Search the listing below for the line containing "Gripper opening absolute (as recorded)". From there through the line containing "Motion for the", transcribe every line exactly, both ends included.

[DATA SHOWN]

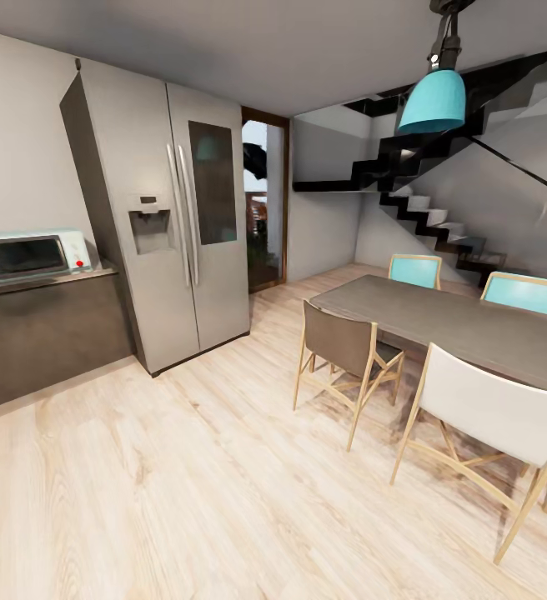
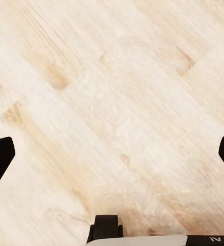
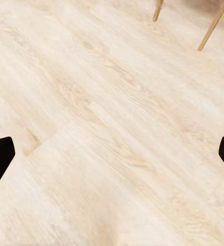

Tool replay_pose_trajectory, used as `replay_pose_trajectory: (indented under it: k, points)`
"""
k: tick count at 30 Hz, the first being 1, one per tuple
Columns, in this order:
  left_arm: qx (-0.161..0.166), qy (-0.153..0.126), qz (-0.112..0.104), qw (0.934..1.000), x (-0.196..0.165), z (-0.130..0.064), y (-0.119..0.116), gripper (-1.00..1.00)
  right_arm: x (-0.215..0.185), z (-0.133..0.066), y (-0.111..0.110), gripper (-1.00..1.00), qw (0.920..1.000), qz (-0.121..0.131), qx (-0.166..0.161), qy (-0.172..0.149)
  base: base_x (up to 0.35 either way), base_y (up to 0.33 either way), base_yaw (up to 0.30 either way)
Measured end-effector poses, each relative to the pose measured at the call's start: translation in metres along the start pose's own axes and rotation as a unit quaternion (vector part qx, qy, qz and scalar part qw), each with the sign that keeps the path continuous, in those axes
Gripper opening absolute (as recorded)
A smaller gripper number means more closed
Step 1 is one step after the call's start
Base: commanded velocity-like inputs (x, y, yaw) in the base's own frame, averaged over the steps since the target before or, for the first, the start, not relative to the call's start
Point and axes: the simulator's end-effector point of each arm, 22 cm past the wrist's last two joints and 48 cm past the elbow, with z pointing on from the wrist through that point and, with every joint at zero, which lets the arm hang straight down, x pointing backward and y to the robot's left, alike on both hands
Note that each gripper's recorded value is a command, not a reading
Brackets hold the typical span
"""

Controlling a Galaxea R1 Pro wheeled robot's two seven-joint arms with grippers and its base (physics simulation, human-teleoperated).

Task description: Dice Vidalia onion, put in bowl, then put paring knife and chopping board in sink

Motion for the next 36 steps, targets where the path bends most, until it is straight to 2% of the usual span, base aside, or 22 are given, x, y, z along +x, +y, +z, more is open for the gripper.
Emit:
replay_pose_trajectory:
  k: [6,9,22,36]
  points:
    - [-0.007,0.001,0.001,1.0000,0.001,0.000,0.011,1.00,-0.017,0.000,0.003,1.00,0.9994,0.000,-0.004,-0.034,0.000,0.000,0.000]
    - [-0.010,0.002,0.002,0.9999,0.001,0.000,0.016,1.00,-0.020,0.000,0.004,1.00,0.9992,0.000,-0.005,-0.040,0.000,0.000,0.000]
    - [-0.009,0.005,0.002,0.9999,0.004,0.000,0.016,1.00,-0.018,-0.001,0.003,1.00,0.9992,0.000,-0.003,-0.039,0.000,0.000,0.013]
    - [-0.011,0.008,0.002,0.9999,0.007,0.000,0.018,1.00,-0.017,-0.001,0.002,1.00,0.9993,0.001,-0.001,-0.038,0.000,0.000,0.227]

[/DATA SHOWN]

EXERCISE OUTPUT>
Gripper opening absolute (as recorded)
A smaller gripper number means more closed
Step 1 is one step after the call's start
Base: commanded velocity-like inputs (x, y, yaw) in the base's own frame, averaged over the steps since the target before or, for the first, the start, not relative to the call's start
Point and axes: the simulator's end-effector point of each arm, 22 cm past the wrist's last two joints and 48 cm past the elbow, with z pointing on from the wrist through that point and, with every joint at zero, which lets the arm hang straight down, x pointing backward and y to the robot's left, alike on both hands
Note that each gripper's recorded value is a command, not a reading
Brackets hold the typical span
"""

Controlling a Galaxea R1 Pro wheeled robot's two seven-joint arms with grippers and its base (physics simulation, human-teleoperated).

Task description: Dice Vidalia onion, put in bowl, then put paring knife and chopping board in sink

Motion for the next 36 steps, targets where the path bends most, until it is straight to 2% of the usual span, base aside, or 22 are given, x, y, z along +x, +y, +z, more is open for the gripper.

With this, the exercise is complete.